**WHAT IS NEEDED:** Give again, exactly as written, each line of the material below starting at the line that contains "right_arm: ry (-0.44" and ending at the line that contains "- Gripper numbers". Both ends count, and no other line does.
◇ ◇ ◇ ◇
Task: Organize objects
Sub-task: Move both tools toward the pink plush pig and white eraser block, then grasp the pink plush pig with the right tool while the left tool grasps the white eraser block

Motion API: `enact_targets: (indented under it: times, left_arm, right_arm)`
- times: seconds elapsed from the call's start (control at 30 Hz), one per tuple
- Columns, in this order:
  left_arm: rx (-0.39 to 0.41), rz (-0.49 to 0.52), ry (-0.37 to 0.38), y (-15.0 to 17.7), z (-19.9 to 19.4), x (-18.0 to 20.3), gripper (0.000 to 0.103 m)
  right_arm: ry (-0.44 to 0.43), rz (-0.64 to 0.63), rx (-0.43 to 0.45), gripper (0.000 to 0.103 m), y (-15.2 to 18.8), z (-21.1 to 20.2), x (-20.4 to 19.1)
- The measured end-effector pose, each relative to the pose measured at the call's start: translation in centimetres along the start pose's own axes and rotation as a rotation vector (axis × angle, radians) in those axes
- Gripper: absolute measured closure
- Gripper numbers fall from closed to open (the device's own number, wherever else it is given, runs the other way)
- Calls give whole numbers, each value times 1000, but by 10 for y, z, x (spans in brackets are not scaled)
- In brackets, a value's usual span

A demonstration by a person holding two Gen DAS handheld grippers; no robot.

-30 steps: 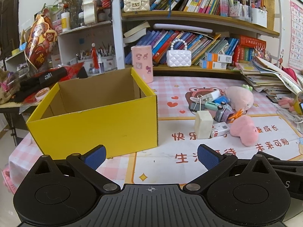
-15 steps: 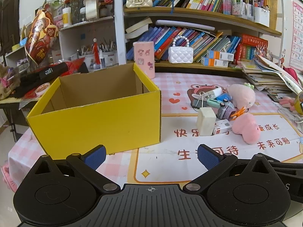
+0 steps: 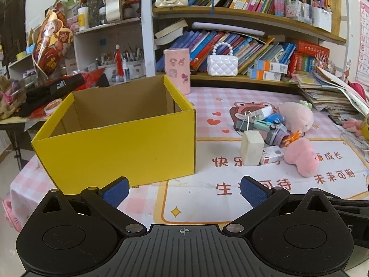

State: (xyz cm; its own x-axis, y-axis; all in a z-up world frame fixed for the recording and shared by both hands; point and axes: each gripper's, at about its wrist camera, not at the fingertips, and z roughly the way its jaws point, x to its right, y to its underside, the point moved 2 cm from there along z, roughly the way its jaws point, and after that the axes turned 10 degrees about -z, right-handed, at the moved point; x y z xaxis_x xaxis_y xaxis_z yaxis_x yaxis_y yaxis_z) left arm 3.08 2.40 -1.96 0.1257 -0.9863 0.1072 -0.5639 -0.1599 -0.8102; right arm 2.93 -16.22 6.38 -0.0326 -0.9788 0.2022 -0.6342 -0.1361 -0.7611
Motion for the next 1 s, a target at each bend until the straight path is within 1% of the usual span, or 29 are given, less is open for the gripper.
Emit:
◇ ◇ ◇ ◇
**TASK SOLUTION:**
  right_arm: ry (-0.44 to 0.43), rz (-0.64 to 0.63), rx (-0.43 to 0.45), gripper (0.000 to 0.103 m), y (-15.2 to 18.8), z (-21.1 to 20.2), x (-20.4 to 19.1)
- The measured end-effector pose, each relative to the pose measured at the call's start: translation in centimetres along the start pose's own axes and rotation as a rotation vector (axis × angle, radians) in those axes
- Gripper: absolute measured closure
- Gripper numbers fall from closed to open (the device's own number, wherever else it is given, runs the other way)

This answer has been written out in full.